**Assigned task**
Once you have read the listing below, output it again exactly.

**Recorded data**
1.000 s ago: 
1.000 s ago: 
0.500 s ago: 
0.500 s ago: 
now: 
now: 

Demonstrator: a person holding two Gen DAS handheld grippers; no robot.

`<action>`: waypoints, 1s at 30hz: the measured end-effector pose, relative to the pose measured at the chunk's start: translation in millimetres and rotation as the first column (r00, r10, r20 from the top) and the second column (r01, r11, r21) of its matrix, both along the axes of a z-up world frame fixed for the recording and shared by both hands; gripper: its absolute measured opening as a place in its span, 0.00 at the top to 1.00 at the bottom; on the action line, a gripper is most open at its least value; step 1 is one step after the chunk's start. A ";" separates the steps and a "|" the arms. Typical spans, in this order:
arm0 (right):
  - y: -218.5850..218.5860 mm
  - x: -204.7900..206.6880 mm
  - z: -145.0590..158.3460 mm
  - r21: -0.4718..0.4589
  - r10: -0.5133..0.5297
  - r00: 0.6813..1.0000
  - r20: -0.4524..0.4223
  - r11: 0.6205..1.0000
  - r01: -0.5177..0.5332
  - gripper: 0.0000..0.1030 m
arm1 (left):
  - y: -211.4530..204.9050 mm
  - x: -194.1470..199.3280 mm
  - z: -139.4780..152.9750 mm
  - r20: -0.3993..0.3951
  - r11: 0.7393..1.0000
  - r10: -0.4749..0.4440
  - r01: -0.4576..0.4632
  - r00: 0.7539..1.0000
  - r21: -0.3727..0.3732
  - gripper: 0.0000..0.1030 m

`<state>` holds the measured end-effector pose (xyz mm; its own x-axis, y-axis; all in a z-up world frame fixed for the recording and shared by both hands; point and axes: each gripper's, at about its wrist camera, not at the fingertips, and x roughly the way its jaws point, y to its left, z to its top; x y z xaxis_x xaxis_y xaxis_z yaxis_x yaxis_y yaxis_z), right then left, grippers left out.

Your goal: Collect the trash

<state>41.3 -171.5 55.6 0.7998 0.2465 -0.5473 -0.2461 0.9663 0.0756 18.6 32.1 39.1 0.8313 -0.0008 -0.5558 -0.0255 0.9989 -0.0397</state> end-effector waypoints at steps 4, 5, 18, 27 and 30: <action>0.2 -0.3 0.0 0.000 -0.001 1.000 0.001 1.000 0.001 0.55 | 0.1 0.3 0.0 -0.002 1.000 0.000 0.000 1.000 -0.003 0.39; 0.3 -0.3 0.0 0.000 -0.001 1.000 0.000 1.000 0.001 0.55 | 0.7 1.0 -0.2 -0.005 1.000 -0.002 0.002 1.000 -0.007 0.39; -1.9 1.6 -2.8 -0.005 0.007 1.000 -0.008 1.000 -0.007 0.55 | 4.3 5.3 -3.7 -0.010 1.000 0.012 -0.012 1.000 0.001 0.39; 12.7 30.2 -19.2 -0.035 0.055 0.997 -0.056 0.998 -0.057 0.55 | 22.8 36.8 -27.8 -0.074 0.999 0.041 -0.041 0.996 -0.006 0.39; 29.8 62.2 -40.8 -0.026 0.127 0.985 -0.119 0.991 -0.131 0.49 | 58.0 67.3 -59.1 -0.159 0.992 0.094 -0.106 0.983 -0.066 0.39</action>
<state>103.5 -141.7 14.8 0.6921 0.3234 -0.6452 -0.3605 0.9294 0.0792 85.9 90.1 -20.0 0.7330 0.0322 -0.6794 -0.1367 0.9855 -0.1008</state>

**Answer area**
1.000 s ago: 
1.000 s ago: 
0.500 s ago: 
0.500 s ago: 
now: 
now: 

Demonstrator: a person holding two Gen DAS handheld grippers; no robot.

`<action>`: waypoints, 1s at 30hz: the measured end-effector pose, relative to the pose measured at the chunk's start: translation in millimetres and rotation as the first column (r00, r10, r20 from the top) and the second column (r01, r11, r21) of its matrix, both along the axes of a z-up world frame fixed for the recording and shared by both hands; gripper: its absolute measured opening as a place in its span, 0.00 at the top to 1.00 at the bottom; on the action line, a gripper is most open at its least value; step 1 is one step after the chunk's start. A ";" separates the steps and a "|" the arms. Typical spans, in this order:
arm0 (right):
  - y: -218.5850..218.5860 mm
  - x: -204.7900..206.6880 mm
  - z: -145.0590..158.3460 mm
  - r21: -0.4718..0.4589
  - r10: -0.5133..0.5297
  - r00: 0.6813..1.0000
  - r20: -0.4524..0.4223
  - r11: 0.6205..1.0000
  - r01: -0.5177..0.5332
  - gripper: 0.0000..0.1030 m
arm1 (left):
  - y: -211.4530..204.9050 mm
  - x: -194.1470..199.3280 mm
  - z: -139.4780..152.9750 mm
  - r20: -0.3993..0.3951
  - r11: 0.7393..1.0000
  - r10: -0.4749..0.4440
  - r01: -0.4576..0.4632
  - r00: 0.7539..1.0000
  - r21: -0.3727..0.3732
  - gripper: 0.0000..0.1030 m

`<state>` holds the measured end-effector pose (xyz mm; its own x-axis, y-axis; all in a z-up world frame fixed for the recording and shared by both hands; point and axes: each gripper's, at about its wrist camera, not at the fingertips, and x roughly the way its jaws point, y to its left, z to its top; x y z xaxis_x xaxis_y xaxis_z yaxis_x yaxis_y yaxis_z), right then left, grippers left out.

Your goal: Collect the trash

<state>41.3 -171.5 55.6 0.7998 0.2465 -0.5473 -0.2461 0.9663 0.0756 18.6 32.1 39.1 0.8313 -0.0008 -0.5558 -0.0255 0.9989 -0.0397</state> end-effector waypoints at steps 4, 5, 18, 27 and 30: <action>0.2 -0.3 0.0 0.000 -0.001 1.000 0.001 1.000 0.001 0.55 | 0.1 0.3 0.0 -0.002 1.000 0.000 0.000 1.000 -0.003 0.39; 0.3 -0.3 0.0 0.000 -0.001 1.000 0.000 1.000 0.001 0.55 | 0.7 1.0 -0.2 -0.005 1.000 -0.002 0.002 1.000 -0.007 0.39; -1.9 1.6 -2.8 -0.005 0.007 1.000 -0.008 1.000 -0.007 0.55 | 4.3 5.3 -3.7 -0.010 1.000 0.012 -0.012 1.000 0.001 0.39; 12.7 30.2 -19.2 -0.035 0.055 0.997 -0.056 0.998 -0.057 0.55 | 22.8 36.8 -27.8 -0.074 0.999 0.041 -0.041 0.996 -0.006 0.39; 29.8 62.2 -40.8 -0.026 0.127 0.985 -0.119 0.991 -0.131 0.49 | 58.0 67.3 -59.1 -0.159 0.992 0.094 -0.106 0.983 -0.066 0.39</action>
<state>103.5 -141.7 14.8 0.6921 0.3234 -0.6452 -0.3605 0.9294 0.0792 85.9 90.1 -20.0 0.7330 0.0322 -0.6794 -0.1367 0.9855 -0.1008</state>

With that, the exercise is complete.